NOTICE OF PRIVACY PRACTICES

This notice describes how medical information about you may be used and disclosed and how you can get access to this information. Please review it carefully.

Protecting Your Personal and Health Information

Boise State University Health Services (“Health Services”) is required by applicable federal and state laws to maintain the privacy of your protected health information, and to notify affected individuals following a breach of unsecure health information. This notice explains our privacy practices, our legal duties, and your rights concerning your health information. Our duties and your rights are set forth more fully in 45 CFR Part 164. While this policy is in effect, we are required by law to abide by its terms.

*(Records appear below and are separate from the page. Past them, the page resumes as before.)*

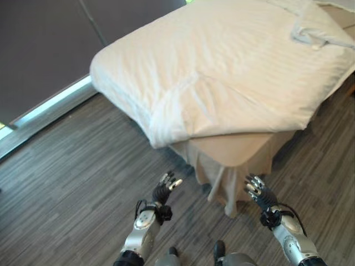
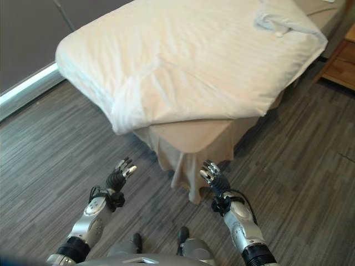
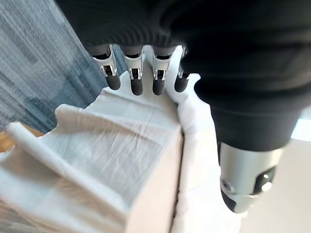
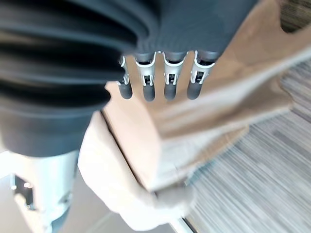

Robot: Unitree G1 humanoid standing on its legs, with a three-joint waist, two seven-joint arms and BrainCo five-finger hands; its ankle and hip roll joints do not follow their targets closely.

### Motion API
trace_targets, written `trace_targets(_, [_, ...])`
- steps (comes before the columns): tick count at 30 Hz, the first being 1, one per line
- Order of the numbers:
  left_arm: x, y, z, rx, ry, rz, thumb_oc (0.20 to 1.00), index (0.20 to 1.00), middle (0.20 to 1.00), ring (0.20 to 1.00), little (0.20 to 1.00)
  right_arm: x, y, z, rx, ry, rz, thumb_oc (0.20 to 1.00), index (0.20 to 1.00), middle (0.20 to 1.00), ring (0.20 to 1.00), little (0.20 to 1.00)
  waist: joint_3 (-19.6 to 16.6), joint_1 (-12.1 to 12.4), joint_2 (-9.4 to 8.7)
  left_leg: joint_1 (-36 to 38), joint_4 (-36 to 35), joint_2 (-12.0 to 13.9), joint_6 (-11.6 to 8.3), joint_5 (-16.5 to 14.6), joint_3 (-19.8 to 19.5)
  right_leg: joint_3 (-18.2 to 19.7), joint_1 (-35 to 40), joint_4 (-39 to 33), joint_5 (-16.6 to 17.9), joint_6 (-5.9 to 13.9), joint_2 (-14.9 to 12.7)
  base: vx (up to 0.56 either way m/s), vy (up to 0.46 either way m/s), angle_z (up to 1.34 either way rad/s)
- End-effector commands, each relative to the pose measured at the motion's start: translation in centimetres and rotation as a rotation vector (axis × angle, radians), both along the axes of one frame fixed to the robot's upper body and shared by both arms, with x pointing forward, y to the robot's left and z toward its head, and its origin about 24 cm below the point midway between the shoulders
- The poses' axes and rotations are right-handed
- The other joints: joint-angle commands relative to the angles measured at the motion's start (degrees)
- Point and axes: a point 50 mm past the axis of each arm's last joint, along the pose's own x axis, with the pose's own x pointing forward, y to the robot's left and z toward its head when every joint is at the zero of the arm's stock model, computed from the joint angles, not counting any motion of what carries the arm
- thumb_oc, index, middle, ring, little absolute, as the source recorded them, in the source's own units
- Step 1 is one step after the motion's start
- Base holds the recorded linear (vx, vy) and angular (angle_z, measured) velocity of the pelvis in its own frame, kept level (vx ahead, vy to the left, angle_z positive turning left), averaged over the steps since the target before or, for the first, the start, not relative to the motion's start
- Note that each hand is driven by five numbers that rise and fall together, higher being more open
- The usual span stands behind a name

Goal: Making the bed.

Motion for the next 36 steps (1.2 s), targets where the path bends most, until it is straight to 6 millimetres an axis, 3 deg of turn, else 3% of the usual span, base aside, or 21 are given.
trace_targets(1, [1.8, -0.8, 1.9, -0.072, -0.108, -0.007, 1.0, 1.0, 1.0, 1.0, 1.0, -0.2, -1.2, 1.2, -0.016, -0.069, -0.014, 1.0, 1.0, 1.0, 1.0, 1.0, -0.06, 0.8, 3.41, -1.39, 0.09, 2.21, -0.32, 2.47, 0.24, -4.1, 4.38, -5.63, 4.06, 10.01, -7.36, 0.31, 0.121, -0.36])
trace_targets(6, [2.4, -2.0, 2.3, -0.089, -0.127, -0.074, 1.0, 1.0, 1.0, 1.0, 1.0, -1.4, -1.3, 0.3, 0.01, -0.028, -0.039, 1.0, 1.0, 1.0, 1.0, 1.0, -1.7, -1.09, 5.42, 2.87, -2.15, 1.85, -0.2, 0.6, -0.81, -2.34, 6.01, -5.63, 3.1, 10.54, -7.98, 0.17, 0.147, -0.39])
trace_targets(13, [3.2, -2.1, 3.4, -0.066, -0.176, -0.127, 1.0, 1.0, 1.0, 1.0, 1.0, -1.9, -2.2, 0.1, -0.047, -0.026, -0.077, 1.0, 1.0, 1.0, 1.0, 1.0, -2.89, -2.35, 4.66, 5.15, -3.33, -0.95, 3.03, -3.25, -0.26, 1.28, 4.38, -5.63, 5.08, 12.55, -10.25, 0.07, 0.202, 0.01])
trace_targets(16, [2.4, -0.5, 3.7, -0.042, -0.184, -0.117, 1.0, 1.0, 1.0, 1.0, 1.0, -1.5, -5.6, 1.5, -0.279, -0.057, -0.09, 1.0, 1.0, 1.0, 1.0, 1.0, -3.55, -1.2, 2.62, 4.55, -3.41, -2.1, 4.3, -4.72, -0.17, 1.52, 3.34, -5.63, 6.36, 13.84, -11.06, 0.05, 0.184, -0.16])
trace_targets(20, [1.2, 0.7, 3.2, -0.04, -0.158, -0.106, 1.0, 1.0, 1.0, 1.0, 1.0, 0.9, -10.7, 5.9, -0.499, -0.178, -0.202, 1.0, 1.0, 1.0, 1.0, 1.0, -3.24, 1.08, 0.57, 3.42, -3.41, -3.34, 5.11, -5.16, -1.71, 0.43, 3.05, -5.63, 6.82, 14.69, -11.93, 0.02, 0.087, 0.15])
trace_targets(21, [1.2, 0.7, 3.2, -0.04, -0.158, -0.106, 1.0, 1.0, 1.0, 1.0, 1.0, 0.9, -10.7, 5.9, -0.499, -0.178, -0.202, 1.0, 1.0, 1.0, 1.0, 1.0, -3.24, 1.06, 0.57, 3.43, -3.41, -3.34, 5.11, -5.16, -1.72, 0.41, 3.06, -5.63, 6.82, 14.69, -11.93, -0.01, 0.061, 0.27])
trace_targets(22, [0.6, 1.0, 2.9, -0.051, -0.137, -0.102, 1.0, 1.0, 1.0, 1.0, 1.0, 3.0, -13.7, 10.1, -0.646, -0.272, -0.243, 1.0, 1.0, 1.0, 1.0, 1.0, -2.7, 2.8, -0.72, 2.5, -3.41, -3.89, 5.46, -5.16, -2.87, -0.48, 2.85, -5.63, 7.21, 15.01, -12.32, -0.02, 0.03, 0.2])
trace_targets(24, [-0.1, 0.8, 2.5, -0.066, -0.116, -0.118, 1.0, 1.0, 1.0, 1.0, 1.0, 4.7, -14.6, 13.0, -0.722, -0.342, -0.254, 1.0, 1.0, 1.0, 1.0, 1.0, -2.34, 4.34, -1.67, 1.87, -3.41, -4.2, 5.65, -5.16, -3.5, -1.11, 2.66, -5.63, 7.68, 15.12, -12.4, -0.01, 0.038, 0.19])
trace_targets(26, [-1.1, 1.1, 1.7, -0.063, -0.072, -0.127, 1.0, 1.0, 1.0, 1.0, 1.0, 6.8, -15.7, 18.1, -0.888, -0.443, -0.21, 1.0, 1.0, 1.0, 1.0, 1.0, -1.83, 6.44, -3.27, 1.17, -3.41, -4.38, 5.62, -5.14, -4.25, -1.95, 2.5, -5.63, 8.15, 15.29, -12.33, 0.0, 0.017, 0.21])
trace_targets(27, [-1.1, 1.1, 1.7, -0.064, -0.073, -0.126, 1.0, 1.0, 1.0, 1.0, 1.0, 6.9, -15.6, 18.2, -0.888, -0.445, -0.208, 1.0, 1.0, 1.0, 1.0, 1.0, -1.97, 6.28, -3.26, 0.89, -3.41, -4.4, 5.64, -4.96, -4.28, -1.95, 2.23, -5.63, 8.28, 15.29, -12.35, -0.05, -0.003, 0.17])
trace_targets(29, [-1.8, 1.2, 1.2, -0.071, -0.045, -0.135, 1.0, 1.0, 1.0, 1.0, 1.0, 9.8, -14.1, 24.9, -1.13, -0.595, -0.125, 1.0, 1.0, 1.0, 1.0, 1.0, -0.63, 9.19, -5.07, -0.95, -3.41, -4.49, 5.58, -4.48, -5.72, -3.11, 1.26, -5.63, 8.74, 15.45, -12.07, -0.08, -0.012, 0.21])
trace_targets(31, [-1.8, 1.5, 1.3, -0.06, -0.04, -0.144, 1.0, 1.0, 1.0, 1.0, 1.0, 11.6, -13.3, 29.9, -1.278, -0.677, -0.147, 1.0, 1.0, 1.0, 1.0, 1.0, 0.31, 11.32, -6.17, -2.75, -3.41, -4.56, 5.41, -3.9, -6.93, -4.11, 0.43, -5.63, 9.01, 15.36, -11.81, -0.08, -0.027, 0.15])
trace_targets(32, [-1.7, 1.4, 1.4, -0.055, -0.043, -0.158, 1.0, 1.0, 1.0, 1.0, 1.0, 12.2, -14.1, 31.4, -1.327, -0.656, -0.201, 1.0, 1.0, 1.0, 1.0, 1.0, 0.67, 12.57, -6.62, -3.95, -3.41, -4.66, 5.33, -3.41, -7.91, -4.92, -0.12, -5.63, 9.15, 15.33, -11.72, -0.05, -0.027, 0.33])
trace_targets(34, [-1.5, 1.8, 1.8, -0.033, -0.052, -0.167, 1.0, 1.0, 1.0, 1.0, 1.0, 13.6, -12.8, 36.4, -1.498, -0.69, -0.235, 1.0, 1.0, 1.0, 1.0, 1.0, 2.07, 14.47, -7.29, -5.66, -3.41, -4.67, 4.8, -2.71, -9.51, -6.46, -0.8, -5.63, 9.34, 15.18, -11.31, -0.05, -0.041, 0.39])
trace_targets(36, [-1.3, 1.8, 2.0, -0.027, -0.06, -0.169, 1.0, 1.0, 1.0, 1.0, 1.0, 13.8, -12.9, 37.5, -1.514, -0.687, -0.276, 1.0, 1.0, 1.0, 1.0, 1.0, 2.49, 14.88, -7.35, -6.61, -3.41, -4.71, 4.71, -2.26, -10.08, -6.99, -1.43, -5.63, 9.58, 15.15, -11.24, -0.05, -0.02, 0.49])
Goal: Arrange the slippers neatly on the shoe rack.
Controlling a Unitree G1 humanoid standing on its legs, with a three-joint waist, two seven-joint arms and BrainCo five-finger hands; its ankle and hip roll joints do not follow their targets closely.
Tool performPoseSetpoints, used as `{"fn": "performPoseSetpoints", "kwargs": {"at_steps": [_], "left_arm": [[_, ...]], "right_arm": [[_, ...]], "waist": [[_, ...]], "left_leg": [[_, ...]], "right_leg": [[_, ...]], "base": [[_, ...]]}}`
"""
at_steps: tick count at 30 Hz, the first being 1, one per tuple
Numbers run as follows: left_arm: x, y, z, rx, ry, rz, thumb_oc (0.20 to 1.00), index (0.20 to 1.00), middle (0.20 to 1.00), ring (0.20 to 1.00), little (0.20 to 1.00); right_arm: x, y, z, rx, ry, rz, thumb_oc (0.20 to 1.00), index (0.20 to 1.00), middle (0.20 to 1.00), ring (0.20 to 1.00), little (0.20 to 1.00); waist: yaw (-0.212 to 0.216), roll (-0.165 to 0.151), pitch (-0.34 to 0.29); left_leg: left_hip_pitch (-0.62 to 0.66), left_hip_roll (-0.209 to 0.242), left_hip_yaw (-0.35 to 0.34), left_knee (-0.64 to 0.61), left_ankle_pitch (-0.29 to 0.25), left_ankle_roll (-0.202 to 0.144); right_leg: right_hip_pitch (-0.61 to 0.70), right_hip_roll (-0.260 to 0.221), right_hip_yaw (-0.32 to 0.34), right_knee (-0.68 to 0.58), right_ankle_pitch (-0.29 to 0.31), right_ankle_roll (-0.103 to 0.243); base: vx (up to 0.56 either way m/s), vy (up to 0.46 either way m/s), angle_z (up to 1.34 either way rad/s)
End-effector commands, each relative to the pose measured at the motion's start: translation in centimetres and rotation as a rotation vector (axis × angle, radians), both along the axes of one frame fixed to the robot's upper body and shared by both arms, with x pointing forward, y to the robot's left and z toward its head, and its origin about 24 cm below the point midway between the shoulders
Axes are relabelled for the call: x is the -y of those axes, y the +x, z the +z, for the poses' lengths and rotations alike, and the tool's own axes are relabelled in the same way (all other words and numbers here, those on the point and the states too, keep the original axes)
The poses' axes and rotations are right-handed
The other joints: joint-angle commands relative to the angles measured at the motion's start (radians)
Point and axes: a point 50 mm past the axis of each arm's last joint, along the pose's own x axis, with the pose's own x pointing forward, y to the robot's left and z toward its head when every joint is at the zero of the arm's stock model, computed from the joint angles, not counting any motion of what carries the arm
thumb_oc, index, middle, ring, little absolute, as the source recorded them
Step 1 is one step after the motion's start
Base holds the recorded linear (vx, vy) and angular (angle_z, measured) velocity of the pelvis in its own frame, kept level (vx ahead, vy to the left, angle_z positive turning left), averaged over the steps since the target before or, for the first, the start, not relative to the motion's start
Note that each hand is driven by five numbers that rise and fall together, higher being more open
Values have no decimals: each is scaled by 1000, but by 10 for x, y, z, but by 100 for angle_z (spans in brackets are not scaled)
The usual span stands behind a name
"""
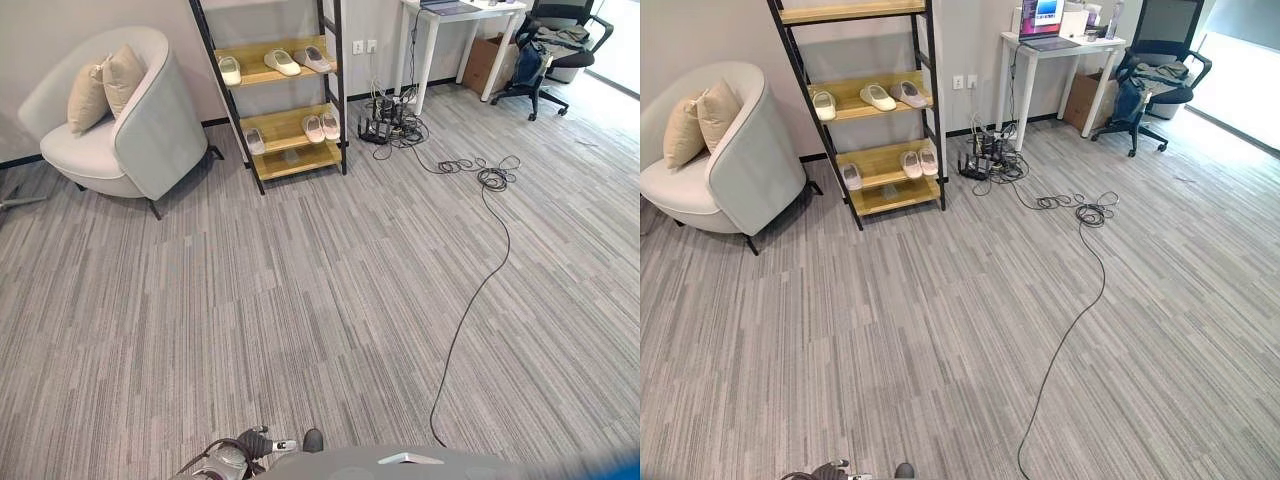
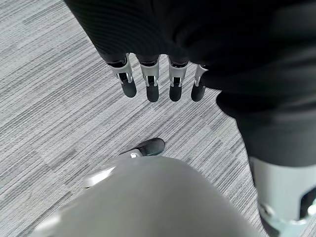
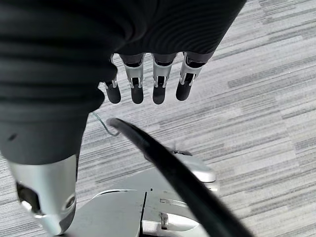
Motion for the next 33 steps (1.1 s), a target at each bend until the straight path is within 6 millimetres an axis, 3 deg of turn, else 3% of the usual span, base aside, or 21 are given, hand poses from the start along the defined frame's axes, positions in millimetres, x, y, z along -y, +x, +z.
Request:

Uses and Disclosures We May Make Without Written Authorization

For certain purposes Health Services may use and or disclose your health information without your written authorization. These include the following circumstances:

Treatment:

We may use and disclose your health information to provide treatment to you, or for continuation of treatment activities.

For Example: We may share your information with another healthcare provider so they may treat you.

Payment:

We may use and disclose your health information to obtain payment for services provided to you.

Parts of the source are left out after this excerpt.